Worker’s Compensation: keyed on the CAT02 element. (Some implementations are working between clearing houses & xxx today. The CAT02 identifies to use HL for HIPAA. Use IA for electronic images, but must not be used under HIPAA. Therefore, you can put anything you want in the BIN segment. The 275 is the same. The format code = IA. The BIN segment contains a MIME envelope w/ multiple images (base 64 encoded) and no HL7. This implementation is in production today by 2 clearinghouses.

Another set of clearinghouses are using this. Format = IA. Bin segment = image (base 64 encoded). Repeat the loop for every image. Simple implementation. No migration path from here to the HIPAA attachments.

UHIN Attachments: Website : standards. Using HL7 messages. Don’t need the 275 to send the HL7 messages. Don’t need MIME either.

? from Durwin ? Answer: the count in the BIN02 continues to be a problem. The length between BIN01 & BIN02 don’t match.

History vs. today: 15 years ago, HL7 wasn’t ANSI accredited. Will accredit HL7 if they don’t overlap w/ X12. HL7 = intra-institution use. X12 = inter-institution use. HL7 has become an international org, not regulated by ANSI, and have created inter-institutional uses. HL7 is widely used over the internet (but not using 275 transaction to do so).

Alternatives: implementation today of WC using 275 for MIME encapsulated images. The 275 MIME – images & 275 – images being used by WC today. An email w/ an attachment, you are automatically sending MIME + attachment. Also a very widespread implementation of Images being ….

? Mary Kay McDaniel asked me, “Why can’t we send the base 63 image inside the XML? “ That can be done. Theyre are more options than what we have.

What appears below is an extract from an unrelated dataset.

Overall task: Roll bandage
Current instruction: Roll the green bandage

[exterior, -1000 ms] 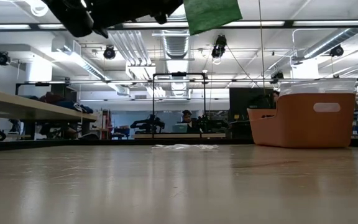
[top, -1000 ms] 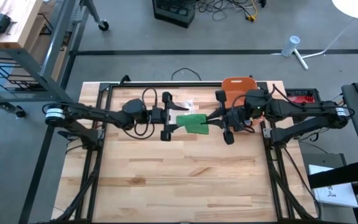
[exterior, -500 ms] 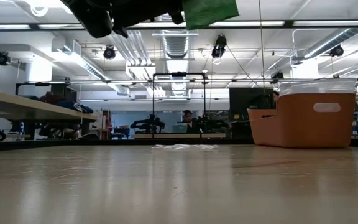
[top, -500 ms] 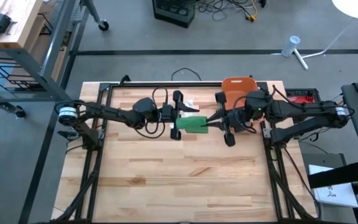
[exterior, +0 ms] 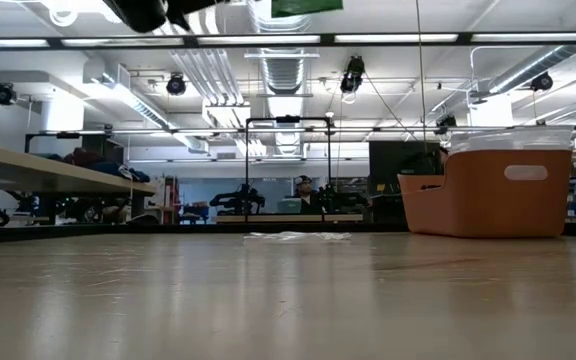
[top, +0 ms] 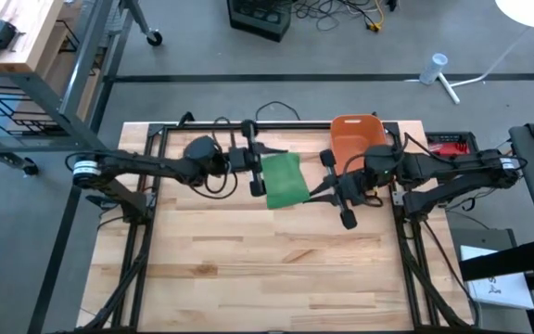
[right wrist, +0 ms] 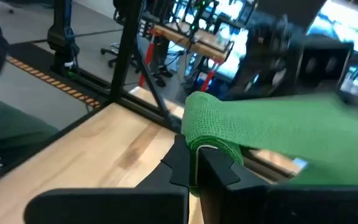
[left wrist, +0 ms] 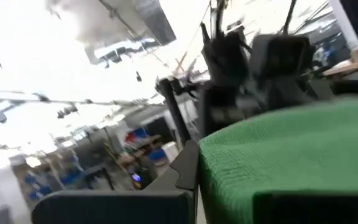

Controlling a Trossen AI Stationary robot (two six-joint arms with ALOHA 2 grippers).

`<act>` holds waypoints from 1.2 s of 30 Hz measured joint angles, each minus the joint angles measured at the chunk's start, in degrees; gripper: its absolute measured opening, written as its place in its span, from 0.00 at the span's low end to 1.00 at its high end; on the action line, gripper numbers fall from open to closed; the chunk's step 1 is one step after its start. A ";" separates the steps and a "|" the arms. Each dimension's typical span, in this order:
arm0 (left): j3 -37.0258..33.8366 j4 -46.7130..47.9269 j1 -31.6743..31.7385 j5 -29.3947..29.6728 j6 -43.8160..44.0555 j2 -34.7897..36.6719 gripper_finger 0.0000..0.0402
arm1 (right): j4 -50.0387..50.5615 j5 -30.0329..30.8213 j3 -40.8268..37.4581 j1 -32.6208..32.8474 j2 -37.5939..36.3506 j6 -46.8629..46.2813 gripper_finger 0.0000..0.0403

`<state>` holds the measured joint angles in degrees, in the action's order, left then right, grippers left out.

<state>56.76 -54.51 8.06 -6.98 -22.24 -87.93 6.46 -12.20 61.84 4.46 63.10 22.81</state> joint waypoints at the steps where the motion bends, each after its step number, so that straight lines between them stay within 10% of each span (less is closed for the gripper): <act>1: 0.47 1.08 0.21 -0.02 -1.34 0.86 0.00 | 0.61 0.01 0.00 0.06 0.17 -1.28 0.01; 16: 13.64 33.57 0.79 -0.11 -13.73 12.41 0.00 | 3.78 0.41 0.00 0.06 2.77 -8.13 0.01; 36: 4.94 35.83 4.92 -1.94 -3.97 10.66 0.00 | -8.85 -3.58 0.22 1.92 1.56 3.18 0.01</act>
<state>61.69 -18.68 12.98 -8.93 -26.21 -77.27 -2.39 -15.78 62.07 6.38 64.66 26.00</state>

One of the biggest implementation today has keyed on sending images w/out HL7 or 275. The internet allows images being sent all over the place. It is time for the ASIG to look at this and consider it for the future.

TOM HUGHES: our company has not used the 275, because we agreed we wouldn’t use anyting that isn’t set in stone. At that time, we will do the

INGENIX: a WC clearinghouse has implemented attachments under HIPAA. Two other clearinghouses have executed the alternative. In TX, there is a requirement to use 275 for attachments, but doesn’t specify its use under HIPAA.

Durewin: the 277 request, is that being implemented in TX? Answer: in WC, it is always unsolicited. The images they require are WC related; some sort of report or treatment plan.

MLB: is the WC information being exchanged? ANSWER: From provider to payer. If going to state, the payer sends it. MLB: most payers all have EDI and translators, and are set up to use the 275.

KEPA: in WC, the payers are capable of using EDI. IN general, they specify a flat-file format they have created. Volume is low. Kaiser is probably largest in the world.

TOM HUGHES: almost always a scanned piece of paper. Basically forms. When a Rx is requested (PT or something else).

TAMARA: how do you know what they are getting if the don’t use MIME or CDA? Is it always the same files? ANSWER: human decision review, no automation, due to low volume.

MLB: that is why they don’t need the header information because it is all manual? Wouldn’t they want to automate it? If we allow them to do so w/out HL7 & the 275, it makes it easy to keep them out of it.

KEPA: the alternative is FAX. They will get an e-bill, FAXED, and someone has to match it up. Agree, the migration becomes more difficult.

MLB: I believe we want to get to an automated place, we should educate the industry the proper way to go.

KEPA: regarding UHIN, one of things they are doing, where they is a repository of info, the payer will ping the repository w/ a request to get all the information they need (30 years down the road), and will receive a 275 in return.